§ HOW TO COMPLETE THIS TASK: From the material below, return every line that includes "narrow".

§ EXCERPTED RECORDS:
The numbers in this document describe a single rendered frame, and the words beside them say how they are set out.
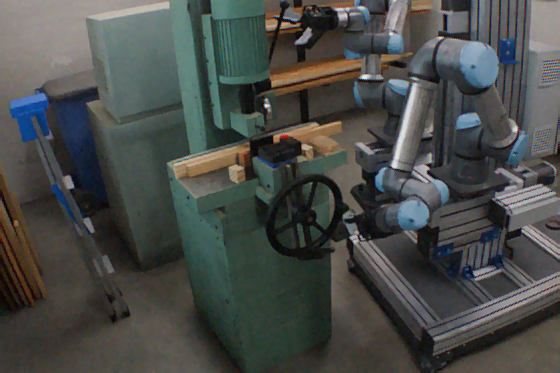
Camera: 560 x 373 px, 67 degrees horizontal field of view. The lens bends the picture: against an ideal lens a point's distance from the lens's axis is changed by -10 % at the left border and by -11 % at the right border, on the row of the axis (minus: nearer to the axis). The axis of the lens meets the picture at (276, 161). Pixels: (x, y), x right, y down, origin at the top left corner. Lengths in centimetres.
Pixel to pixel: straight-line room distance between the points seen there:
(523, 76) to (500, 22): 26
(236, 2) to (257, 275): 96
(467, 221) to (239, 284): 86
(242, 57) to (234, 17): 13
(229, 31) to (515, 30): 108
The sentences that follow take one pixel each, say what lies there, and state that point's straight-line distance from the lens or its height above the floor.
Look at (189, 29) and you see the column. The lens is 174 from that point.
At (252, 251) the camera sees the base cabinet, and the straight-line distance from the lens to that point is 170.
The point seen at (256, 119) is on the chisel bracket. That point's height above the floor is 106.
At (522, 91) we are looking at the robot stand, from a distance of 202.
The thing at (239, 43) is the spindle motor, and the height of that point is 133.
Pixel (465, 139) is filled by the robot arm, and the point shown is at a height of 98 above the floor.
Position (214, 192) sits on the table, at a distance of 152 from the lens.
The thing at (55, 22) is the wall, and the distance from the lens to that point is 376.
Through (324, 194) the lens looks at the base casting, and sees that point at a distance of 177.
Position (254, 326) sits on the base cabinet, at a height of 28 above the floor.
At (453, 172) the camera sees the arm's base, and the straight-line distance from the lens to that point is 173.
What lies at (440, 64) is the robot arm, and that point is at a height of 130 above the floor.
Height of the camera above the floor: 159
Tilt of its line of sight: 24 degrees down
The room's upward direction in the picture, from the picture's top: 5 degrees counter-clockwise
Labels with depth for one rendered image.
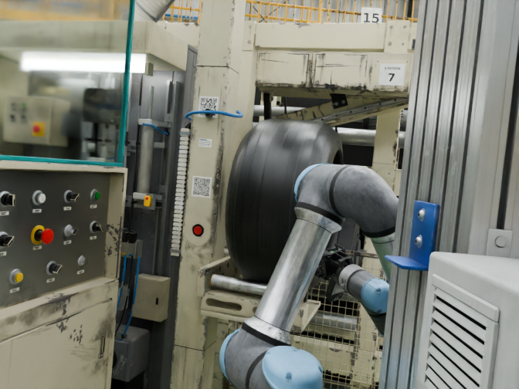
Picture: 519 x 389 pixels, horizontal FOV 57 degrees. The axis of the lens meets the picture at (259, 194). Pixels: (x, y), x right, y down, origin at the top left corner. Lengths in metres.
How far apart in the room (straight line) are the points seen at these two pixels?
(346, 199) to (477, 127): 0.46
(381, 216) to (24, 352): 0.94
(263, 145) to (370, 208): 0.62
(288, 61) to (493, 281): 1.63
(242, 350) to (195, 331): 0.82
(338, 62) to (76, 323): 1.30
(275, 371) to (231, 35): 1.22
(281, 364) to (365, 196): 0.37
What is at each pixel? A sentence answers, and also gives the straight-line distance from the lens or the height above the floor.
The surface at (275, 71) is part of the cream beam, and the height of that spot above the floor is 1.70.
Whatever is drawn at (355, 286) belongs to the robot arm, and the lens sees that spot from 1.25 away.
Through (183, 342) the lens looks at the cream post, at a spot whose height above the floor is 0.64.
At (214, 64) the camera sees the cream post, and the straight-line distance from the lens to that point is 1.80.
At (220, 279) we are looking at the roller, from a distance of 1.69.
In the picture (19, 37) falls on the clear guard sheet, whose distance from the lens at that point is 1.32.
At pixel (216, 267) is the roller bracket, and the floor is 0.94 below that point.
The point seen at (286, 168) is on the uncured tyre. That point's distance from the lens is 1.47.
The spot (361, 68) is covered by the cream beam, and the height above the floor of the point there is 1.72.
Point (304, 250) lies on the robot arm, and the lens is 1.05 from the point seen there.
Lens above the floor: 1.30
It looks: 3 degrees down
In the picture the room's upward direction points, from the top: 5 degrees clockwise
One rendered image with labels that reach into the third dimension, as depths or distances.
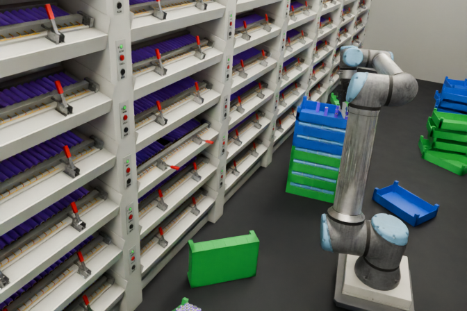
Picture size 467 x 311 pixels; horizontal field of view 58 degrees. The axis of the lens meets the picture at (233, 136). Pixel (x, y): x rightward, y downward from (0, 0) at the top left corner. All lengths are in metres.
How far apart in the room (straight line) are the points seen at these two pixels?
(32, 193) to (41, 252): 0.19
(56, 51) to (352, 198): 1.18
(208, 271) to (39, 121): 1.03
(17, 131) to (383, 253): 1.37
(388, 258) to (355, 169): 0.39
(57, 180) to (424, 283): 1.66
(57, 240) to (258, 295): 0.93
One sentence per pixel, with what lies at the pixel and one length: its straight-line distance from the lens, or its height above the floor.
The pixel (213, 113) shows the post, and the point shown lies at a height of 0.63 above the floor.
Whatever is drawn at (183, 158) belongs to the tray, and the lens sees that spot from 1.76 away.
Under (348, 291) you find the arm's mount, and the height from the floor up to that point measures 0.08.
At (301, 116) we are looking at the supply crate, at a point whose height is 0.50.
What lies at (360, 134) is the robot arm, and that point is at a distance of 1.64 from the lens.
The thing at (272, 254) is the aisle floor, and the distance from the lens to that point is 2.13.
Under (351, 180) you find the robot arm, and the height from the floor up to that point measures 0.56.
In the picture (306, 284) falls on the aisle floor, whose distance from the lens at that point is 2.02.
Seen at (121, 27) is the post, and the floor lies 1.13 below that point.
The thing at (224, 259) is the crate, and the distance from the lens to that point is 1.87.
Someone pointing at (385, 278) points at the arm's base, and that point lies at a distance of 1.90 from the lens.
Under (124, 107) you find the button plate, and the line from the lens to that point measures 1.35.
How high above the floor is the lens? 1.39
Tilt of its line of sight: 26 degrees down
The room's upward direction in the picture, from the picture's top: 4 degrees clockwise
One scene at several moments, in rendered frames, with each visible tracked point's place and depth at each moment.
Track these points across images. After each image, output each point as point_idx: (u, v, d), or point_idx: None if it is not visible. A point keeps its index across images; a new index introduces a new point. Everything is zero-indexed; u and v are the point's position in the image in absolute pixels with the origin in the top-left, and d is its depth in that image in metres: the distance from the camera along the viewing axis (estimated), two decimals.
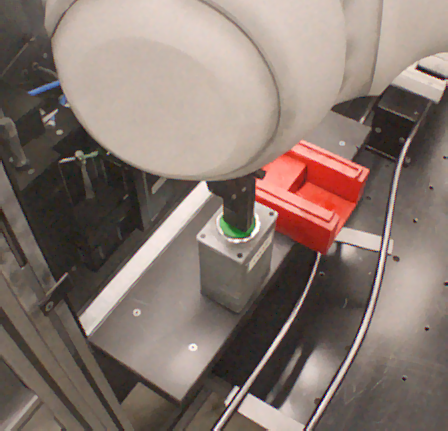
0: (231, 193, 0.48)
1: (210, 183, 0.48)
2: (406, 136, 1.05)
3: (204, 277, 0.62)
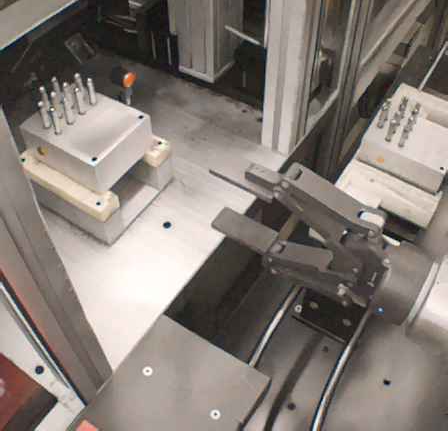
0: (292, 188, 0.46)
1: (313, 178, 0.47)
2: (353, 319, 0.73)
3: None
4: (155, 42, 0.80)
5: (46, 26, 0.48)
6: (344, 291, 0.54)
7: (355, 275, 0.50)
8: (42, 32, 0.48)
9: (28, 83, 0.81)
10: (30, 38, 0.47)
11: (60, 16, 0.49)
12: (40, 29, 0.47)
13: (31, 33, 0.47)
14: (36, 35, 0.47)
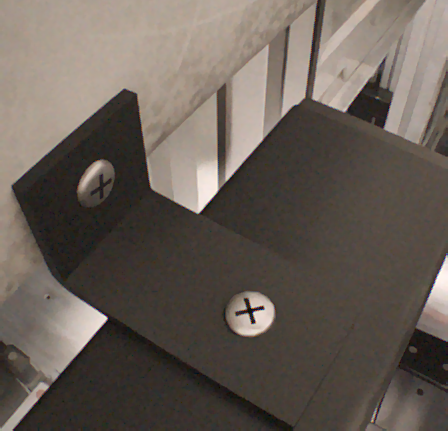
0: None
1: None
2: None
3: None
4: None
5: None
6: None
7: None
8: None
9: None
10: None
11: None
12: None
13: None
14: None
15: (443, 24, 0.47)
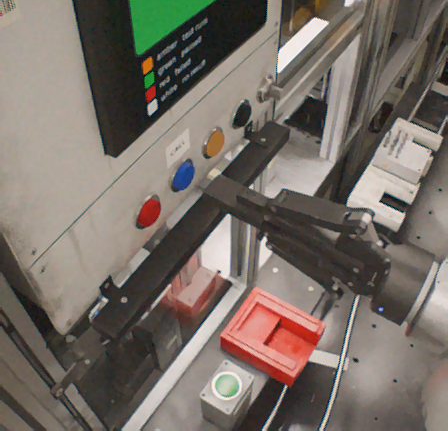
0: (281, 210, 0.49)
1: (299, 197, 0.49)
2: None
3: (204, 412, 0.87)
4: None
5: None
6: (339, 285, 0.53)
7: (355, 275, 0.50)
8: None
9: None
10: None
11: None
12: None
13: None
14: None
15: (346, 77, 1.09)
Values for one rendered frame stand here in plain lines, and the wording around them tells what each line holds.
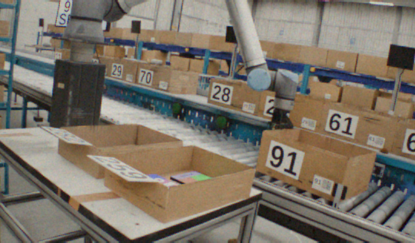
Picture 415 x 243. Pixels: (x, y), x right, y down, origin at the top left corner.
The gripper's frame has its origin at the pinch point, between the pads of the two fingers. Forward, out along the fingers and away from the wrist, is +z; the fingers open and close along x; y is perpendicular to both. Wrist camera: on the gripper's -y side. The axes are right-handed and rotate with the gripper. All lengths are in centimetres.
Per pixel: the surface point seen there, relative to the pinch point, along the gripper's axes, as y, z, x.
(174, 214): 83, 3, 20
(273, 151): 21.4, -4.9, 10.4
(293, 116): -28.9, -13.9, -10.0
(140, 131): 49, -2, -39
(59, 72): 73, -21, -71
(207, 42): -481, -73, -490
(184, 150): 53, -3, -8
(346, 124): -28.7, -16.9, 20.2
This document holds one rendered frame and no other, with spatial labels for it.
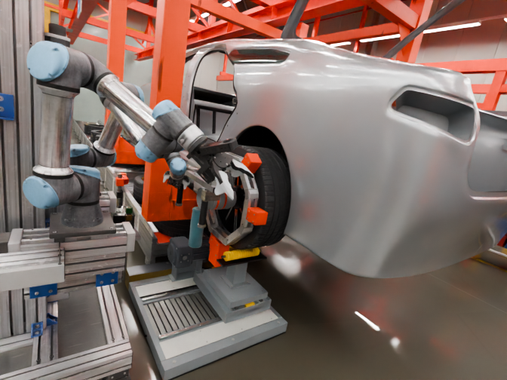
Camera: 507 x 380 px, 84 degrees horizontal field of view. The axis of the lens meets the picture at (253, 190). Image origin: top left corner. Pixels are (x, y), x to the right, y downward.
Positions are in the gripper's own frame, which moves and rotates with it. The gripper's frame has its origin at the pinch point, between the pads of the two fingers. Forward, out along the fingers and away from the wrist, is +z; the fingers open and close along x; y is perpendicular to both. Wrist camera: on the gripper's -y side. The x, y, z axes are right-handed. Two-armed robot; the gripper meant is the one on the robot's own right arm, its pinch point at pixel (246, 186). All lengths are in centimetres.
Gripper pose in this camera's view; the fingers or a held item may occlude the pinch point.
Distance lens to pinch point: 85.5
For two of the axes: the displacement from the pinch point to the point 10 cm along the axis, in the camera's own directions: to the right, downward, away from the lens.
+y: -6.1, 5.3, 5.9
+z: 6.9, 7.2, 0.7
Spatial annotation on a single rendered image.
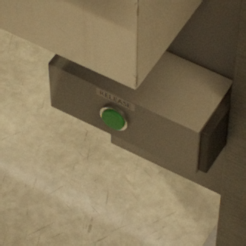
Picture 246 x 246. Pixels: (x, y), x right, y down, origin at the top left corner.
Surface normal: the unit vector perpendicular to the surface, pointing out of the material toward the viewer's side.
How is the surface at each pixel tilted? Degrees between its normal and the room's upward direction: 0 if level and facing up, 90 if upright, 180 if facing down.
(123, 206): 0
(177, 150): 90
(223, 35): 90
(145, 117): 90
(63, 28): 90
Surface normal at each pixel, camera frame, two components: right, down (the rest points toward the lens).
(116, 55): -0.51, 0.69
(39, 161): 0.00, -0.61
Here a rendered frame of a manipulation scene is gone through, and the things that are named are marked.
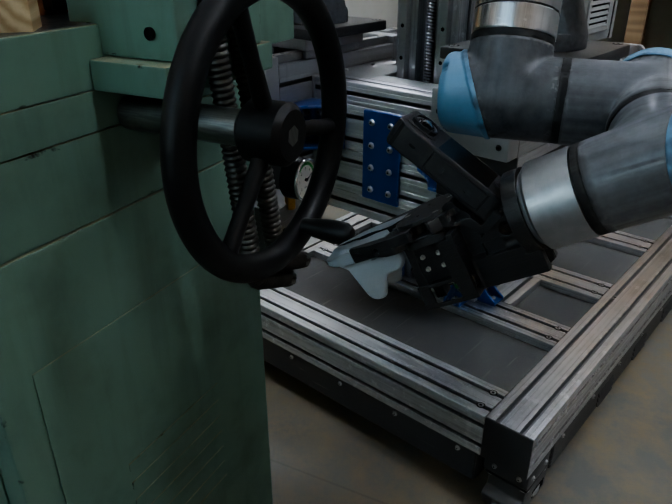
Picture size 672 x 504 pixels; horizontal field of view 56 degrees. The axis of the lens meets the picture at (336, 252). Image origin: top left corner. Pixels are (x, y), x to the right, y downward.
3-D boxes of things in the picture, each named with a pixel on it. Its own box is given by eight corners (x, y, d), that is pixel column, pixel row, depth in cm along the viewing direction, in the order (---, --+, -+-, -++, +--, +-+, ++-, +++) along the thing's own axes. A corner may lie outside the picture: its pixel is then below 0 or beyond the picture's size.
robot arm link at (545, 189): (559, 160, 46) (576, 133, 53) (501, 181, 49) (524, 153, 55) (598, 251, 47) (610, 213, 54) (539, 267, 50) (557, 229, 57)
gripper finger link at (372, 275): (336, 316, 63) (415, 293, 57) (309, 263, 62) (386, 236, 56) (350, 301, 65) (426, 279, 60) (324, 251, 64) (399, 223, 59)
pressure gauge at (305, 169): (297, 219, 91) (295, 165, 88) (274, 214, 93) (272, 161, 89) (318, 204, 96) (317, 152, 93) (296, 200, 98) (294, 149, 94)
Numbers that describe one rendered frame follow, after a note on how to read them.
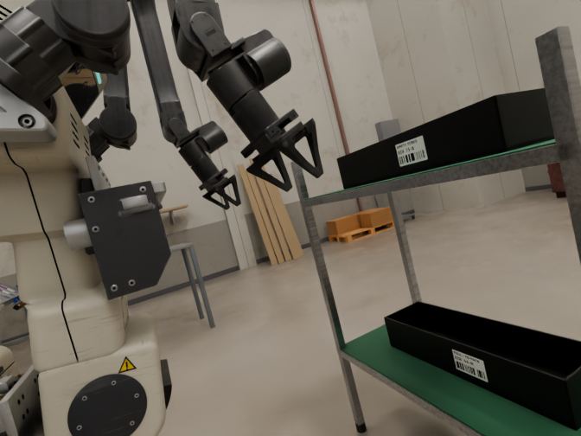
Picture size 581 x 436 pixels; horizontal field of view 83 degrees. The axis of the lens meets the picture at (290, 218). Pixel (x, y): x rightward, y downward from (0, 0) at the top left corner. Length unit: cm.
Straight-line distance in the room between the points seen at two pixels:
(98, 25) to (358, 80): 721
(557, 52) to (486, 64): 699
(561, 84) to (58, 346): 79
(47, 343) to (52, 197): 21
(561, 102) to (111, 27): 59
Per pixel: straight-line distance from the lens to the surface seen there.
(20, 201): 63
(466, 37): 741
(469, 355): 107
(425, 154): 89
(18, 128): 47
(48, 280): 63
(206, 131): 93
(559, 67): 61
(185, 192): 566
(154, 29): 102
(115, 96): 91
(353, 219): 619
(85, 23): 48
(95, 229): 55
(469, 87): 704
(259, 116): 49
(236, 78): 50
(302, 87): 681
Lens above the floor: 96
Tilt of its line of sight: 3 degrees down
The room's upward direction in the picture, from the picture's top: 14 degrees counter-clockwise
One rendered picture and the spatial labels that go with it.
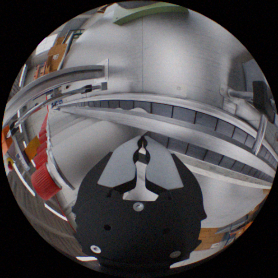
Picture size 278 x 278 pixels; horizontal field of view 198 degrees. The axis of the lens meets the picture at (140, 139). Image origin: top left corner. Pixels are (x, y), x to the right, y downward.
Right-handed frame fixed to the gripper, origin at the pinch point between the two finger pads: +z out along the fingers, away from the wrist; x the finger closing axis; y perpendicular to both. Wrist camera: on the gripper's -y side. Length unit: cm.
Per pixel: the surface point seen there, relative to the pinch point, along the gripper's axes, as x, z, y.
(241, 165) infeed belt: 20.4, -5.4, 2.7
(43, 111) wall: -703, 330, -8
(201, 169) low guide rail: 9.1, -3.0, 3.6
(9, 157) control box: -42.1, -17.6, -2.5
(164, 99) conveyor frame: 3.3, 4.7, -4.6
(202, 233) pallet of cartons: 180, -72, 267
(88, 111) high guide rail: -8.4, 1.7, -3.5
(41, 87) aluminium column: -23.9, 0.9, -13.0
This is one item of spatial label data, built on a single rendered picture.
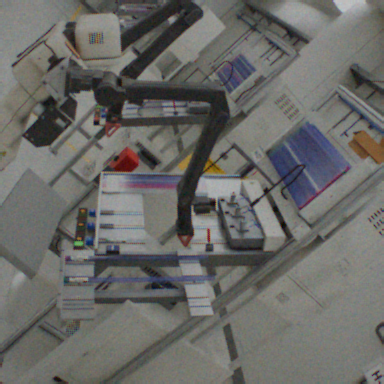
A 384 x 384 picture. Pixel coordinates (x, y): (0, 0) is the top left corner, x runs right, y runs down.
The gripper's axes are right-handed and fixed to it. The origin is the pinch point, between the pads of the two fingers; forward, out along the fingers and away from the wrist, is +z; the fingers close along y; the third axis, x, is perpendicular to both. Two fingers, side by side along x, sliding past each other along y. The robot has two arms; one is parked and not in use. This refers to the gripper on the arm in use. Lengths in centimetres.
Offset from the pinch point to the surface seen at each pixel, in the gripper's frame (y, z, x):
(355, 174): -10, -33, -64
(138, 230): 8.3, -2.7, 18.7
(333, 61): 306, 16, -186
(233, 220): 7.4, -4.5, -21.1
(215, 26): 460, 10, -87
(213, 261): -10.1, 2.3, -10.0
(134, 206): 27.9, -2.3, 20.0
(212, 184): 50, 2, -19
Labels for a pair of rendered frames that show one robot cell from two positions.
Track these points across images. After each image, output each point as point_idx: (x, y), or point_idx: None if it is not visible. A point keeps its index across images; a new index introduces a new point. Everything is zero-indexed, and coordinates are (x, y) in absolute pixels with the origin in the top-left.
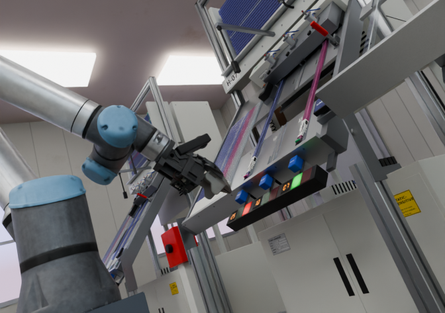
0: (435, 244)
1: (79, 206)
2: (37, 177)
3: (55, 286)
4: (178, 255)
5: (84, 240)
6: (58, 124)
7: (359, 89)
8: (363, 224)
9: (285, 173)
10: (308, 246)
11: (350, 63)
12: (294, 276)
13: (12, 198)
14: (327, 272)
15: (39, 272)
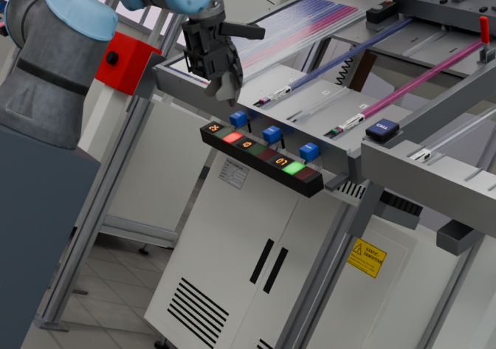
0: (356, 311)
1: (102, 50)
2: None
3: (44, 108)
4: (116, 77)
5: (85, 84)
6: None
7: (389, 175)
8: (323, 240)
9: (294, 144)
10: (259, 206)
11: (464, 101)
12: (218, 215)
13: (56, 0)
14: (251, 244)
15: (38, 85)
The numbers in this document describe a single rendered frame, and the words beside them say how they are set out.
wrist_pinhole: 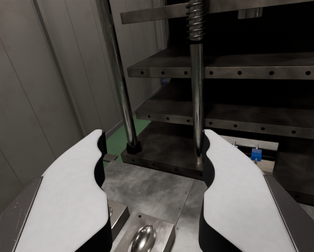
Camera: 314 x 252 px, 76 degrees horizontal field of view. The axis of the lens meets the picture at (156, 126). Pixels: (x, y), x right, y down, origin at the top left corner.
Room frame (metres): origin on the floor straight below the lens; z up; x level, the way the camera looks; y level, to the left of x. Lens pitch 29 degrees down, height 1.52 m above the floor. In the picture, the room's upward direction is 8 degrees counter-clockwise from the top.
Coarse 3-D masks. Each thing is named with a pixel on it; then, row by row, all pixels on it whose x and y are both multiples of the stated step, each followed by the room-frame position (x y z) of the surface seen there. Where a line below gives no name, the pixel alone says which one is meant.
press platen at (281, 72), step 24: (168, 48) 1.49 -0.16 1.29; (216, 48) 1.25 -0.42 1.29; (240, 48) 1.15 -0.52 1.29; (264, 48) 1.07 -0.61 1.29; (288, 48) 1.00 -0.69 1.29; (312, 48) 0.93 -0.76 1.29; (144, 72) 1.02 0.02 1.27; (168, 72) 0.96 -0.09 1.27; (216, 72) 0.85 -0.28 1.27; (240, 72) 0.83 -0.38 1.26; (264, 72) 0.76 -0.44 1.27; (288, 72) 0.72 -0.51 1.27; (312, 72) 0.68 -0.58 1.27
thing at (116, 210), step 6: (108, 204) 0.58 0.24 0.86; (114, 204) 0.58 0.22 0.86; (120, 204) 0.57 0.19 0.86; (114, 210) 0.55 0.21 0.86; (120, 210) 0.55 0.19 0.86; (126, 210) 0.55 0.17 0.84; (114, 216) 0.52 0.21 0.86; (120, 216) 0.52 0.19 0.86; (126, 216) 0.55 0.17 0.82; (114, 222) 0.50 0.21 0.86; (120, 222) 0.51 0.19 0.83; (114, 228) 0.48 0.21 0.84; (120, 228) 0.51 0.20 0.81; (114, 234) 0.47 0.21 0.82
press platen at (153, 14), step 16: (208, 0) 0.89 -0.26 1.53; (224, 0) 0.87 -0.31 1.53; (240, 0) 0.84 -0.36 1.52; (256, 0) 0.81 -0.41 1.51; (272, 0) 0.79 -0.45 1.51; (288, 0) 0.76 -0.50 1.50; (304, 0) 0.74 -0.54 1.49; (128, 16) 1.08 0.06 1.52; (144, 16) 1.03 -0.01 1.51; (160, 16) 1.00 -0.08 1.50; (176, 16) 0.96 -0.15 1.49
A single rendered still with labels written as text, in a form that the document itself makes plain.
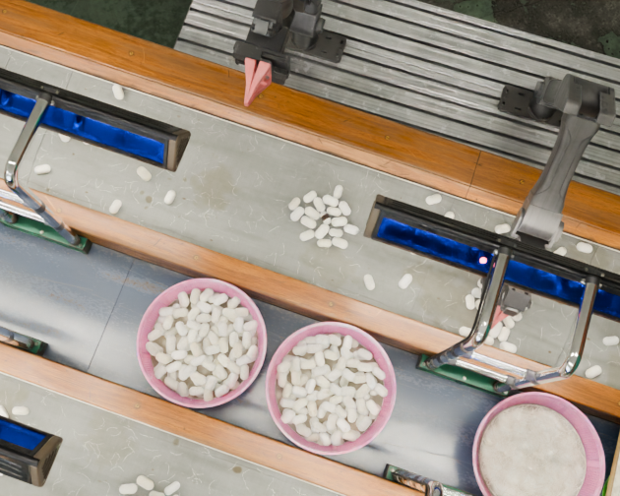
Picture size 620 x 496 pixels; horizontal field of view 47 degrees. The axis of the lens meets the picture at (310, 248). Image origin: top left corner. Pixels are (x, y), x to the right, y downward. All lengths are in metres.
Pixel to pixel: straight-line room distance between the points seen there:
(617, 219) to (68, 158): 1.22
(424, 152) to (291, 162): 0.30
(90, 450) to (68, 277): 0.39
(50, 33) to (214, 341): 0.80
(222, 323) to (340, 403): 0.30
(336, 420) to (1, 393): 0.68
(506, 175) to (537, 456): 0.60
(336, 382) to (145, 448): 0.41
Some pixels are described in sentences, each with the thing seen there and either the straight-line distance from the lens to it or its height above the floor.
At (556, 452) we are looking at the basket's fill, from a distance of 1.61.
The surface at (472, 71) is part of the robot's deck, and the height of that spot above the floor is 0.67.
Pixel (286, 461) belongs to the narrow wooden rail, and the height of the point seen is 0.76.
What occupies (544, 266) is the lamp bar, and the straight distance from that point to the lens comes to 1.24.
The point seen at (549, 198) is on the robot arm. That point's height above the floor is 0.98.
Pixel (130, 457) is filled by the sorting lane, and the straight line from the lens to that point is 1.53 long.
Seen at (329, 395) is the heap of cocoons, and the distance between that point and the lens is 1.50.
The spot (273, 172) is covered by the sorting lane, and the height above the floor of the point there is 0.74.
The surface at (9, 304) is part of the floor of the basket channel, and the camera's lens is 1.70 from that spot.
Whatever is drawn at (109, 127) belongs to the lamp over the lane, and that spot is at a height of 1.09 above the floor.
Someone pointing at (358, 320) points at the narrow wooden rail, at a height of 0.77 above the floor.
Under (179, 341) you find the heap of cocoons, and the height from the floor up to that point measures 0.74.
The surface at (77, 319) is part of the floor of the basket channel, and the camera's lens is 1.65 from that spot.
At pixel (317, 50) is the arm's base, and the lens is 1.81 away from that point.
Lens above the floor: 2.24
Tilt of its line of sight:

§ SOLUTION BELOW:
Pixel (286, 461) belongs to the narrow wooden rail, and the height of the point seen is 0.76.
Someone pointing at (358, 320) points at the narrow wooden rail, at a height of 0.77 above the floor.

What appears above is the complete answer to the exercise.